Preventing Multi-User Concurrency Problems
- Multiuser Concurrency Problems
- Possible Solutions
- DHO Code Changes for Timestamping
- UI Code Changes for Timestamping
- Testing
- Summary
As usual, you should have already read my previous articles in this series; and be familiar with using ASP, VBScript, and either Microsoft Internet Information Server (IIS) or Microsoft Personal Web Server (PWS) to develop and debug applications for the Web. My standard disclaimer: In order to keep the sample application simple to understand, the user interface elements are kept to a minimum and the Visual Basic code isn't as robust as a production application should be. But I do make notes where it is a good idea to include additional logic. And finally, the code for the sample application is too lengthy to be completely included in this article. Instead, you can download a zip file that contains all the files necessary to run the sample application here.
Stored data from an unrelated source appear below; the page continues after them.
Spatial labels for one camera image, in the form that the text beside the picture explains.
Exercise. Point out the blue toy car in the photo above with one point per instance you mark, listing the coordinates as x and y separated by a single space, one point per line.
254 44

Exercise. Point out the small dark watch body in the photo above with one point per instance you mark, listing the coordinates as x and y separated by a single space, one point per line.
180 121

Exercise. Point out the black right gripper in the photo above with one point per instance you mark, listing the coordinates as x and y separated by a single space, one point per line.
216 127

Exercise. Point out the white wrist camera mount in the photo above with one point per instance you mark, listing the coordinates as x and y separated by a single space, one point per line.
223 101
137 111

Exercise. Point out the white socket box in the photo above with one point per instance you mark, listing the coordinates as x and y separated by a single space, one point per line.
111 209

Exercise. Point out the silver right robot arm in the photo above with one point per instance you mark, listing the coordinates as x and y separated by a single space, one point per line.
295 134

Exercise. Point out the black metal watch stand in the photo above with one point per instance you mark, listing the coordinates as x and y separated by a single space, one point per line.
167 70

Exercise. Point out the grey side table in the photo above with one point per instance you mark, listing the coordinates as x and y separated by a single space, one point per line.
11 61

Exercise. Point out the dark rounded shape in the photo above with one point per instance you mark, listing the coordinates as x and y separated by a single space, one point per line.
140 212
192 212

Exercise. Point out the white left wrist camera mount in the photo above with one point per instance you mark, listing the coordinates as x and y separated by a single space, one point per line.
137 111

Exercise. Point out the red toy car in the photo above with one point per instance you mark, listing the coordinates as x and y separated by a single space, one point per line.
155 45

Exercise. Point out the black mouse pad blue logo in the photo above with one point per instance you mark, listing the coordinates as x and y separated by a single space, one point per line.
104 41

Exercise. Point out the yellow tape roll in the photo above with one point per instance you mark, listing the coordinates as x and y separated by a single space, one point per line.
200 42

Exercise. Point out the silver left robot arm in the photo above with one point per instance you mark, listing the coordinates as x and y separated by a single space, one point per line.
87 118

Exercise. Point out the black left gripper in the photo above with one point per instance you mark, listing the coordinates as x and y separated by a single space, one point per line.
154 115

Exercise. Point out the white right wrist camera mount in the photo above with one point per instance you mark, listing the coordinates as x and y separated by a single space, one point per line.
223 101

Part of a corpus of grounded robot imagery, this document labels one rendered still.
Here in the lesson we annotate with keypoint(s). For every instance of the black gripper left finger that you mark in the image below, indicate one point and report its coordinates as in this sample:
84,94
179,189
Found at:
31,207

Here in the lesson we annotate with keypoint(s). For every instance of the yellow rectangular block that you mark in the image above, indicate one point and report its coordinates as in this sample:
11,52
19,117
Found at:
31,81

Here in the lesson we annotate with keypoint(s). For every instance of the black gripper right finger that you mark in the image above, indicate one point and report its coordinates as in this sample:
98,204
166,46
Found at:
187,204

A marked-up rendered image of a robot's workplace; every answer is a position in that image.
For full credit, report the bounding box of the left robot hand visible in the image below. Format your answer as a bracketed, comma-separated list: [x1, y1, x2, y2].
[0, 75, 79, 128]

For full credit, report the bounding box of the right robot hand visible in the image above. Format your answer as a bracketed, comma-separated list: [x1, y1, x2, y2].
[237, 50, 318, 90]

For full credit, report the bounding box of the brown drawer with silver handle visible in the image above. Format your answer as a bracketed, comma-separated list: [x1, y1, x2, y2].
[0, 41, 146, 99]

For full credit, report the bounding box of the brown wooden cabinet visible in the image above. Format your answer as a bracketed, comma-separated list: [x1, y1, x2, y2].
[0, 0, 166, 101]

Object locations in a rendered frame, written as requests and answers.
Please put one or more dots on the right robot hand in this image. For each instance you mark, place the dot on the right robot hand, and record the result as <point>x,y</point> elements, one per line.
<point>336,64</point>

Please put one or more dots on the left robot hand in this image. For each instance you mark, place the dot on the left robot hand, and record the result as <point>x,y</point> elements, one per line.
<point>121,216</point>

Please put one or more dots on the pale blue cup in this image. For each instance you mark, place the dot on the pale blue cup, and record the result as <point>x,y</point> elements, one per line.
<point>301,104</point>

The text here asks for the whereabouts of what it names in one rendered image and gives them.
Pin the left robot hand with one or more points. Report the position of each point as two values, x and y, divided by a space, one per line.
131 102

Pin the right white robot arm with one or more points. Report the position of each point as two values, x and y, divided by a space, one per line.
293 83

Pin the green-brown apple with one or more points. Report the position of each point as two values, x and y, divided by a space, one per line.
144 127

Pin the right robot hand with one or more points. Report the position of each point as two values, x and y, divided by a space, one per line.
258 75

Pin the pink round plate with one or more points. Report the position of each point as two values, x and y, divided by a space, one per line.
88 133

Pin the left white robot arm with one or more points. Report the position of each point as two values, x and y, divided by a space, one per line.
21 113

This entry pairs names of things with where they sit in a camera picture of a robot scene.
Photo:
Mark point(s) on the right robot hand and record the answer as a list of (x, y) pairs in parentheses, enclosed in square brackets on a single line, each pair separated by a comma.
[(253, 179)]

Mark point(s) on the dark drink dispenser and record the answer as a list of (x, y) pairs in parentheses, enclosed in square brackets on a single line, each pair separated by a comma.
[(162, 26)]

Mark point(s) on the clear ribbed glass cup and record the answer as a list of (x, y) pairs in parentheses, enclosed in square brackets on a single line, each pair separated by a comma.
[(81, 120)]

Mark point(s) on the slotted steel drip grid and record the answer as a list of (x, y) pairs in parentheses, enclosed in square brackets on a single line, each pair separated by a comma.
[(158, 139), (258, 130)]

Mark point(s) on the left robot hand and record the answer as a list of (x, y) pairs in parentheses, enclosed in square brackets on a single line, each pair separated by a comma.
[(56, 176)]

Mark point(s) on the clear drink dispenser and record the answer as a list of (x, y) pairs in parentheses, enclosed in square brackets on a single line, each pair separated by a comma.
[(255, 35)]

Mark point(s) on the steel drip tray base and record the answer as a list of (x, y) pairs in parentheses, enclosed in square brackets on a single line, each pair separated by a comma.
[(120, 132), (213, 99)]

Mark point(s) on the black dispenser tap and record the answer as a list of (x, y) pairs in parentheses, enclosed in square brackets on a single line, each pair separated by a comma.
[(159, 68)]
Multiuser Concurrency Problems
Developing applications that support multiple users requires much more defensive coding techniques than desktop applications that support only a single user. If the possibility exists that two or more individual users will be working with the same piece of data at the same time, your code must be ready to handle the unexpected. Generally, this means that your logic shouldn't make any assumptions about the data. For example, just because your code successfully retrieved a piece of data from a database moments ago, it shouldn't assume it is still there the next time it needs to retrieve it. While your code was busy processing something else, or waiting for a response from the user, another user could have deleted it.
Concurrency problems are well-known and documented, but if you aren't familiar with the term, here's a quick explanation of one kind of concurrency problem. This problem, commonly referred to as the lost update problem, is when two users attempt to update the same piece of data at the same time. Suppose that you've developed a Web application that allows employee information to be updated. Also, suppose that the employee information is stored in a relational database in which one row in the table contains the information for one employee, and that this information includes the employee's office telephone number and his or her hourly pay rate.
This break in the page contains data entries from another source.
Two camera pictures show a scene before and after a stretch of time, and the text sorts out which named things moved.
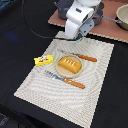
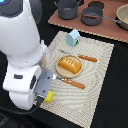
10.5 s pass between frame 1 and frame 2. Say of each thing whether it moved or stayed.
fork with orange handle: stayed
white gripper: moved
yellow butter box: moved
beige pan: stayed
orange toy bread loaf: stayed
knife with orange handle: stayed
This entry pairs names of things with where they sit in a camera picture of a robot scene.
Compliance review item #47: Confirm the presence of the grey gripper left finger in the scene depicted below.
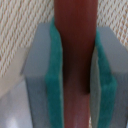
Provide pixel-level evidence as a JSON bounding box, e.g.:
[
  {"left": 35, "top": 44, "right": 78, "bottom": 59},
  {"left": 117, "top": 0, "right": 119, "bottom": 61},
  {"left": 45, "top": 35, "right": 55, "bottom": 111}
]
[{"left": 22, "top": 20, "right": 64, "bottom": 128}]

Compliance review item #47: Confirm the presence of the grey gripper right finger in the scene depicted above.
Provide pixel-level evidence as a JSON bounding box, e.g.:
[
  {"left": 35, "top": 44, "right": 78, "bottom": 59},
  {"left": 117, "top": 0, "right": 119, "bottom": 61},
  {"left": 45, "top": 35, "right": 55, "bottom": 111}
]
[{"left": 90, "top": 27, "right": 128, "bottom": 128}]

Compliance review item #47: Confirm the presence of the brown toy sausage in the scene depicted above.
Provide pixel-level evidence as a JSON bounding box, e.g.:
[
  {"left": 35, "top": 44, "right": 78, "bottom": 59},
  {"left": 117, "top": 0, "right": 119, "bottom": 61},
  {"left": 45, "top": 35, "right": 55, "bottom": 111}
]
[{"left": 54, "top": 0, "right": 98, "bottom": 128}]

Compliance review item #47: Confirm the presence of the beige woven placemat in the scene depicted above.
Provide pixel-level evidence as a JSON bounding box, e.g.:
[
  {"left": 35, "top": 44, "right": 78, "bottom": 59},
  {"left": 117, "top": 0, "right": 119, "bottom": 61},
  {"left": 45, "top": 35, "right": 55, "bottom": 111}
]
[{"left": 0, "top": 0, "right": 128, "bottom": 77}]

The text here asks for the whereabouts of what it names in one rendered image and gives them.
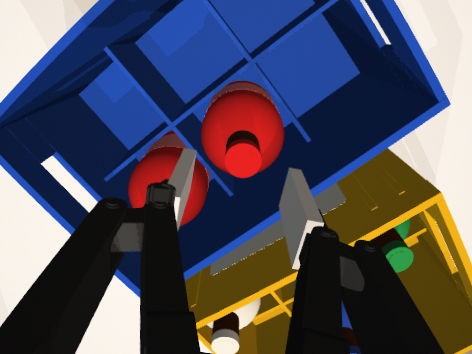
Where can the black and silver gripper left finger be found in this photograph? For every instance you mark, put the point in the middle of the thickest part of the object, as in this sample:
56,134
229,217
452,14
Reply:
55,313

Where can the brown crate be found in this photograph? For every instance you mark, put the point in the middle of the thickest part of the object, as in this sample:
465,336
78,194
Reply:
374,198

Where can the beige paper pick list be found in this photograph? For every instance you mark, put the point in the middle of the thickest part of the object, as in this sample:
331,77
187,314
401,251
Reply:
85,5

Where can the dark blue crate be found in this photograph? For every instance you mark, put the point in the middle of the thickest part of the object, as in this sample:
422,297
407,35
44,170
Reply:
349,94

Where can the cream white bottle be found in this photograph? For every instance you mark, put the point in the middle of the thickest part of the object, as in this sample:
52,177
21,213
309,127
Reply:
225,333

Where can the blue bottle with grey label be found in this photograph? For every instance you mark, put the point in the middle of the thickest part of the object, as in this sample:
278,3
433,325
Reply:
348,333

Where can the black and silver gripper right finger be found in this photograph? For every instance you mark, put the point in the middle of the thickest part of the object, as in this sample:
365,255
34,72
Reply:
383,316

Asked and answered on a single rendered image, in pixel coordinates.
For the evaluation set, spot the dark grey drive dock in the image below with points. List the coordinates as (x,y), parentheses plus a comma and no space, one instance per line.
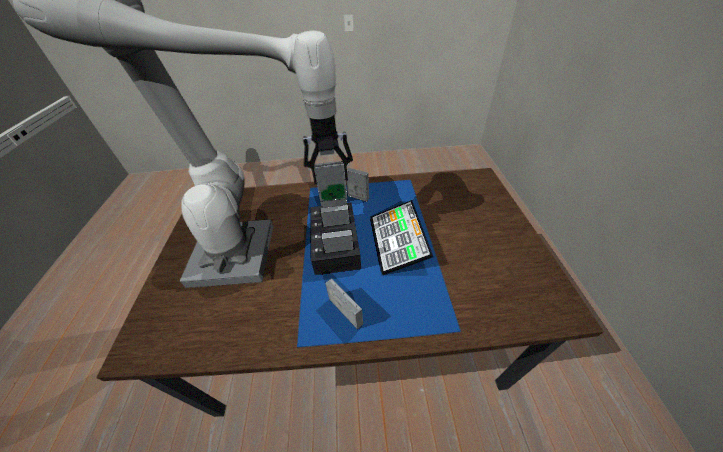
(324,263)

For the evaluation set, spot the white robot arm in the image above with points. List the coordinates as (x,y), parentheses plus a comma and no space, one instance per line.
(210,213)

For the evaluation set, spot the status display screen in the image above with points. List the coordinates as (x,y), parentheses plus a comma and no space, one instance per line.
(400,238)

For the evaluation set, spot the blue flat mat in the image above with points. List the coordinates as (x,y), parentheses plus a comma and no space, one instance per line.
(409,302)

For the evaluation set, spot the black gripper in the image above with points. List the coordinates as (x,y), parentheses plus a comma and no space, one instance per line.
(323,128)

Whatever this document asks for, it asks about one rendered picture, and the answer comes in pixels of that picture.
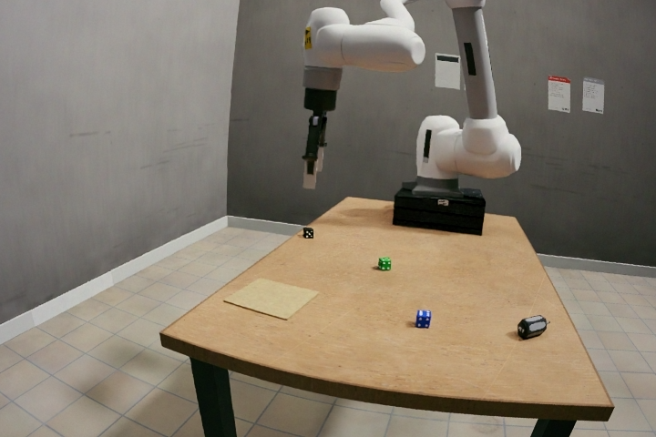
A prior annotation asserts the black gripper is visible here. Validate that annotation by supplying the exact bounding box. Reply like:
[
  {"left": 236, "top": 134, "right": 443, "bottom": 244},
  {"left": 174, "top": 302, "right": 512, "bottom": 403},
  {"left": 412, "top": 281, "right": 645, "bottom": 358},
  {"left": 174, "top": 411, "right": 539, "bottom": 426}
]
[{"left": 302, "top": 87, "right": 337, "bottom": 189}]

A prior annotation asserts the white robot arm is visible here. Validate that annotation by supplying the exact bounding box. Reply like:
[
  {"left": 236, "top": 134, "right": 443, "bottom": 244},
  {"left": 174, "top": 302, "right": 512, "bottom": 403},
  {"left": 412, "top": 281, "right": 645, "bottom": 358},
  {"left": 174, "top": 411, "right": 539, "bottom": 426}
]
[{"left": 302, "top": 0, "right": 521, "bottom": 198}]

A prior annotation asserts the green die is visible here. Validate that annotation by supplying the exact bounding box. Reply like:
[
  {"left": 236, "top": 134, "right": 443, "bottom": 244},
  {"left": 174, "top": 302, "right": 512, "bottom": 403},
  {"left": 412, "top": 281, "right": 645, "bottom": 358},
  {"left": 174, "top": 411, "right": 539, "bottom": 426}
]
[{"left": 378, "top": 258, "right": 392, "bottom": 270}]

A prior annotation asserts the beige square mat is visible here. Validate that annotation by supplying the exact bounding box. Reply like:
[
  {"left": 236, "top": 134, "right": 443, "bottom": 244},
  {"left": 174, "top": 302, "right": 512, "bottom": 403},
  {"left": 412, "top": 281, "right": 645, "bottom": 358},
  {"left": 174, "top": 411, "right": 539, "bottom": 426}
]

The lost update scenario then goes something like this:
Employee Bob gets promoted, and he gets a new office and a pay increase with his new promotion.
A user from the telephony department assigns Bob a telephone number for his new office and then uses your application to inquire on Bob's employee record so that she can change his office telephone number. After Bob's record has been found and while his data is displayed in a form on her PC screen (and before any changes are made), the user answers a telephone call of her own.
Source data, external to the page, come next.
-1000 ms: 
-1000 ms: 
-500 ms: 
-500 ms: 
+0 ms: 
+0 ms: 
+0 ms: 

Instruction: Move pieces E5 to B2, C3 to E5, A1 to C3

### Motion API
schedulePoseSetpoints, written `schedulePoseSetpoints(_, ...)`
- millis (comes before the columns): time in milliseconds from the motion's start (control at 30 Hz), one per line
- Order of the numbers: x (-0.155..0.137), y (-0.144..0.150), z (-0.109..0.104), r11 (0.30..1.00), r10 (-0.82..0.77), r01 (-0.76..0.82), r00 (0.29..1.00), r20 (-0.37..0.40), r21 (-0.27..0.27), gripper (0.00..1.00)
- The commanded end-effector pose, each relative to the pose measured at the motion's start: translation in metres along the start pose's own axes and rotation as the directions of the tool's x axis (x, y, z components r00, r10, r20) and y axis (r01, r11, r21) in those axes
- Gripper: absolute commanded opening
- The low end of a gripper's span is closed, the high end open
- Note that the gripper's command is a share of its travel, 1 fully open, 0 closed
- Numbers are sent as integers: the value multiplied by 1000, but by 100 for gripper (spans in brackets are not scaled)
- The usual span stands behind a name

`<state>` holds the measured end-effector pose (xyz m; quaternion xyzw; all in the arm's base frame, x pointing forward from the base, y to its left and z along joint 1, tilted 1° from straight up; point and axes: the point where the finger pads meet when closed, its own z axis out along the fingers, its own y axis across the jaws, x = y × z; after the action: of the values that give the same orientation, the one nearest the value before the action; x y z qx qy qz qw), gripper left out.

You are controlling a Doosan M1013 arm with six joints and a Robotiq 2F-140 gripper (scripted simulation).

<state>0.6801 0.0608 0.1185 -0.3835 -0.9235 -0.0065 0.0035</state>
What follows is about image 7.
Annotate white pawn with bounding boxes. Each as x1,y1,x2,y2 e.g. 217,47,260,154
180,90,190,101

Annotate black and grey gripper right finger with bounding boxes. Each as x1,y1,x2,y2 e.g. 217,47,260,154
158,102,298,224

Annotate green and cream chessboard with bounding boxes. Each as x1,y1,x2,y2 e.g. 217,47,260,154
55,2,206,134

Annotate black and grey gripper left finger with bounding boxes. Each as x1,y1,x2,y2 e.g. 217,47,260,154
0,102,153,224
While the telephony user is talking on the phone, a payroll clerk uses your application to inquire on Bob's employee record so that he changes his hourly pay rate to give him his raise. Suppose that Bob's old pay rate was $20.00, and the clerk types in a new pay rate of $25.00. He then clicks the Update button to save the changes to the database. Your application sends the new pay rate, along with all the other values on the form, to the database. At this point, nothing bad has happened.
The telephony user finishes her phone call, and returns to the task of changing Bob's office phone number. She changes his phone number, and clicks the Update button to save the changes to the database. Your application sends the new telephone number, along with the other values on the form—including the old hourly pay rate of $20.00—to the database.
Thus, the telephony user's second update overwrites the changes made by the payroll clerk's first update.
You might think that this scenario is unlikely to happen, and I guess you'd be right. But if you were Bob, you'd be pretty upset if it did happen. More importantly, as professional software developers, we should be writing well-behaved code that can handle abnormal situations such as this one. We've all used software whose developer didn't bother checking for the unexpected; when you used the software in an unexpected way, data was lost, or the program crashed.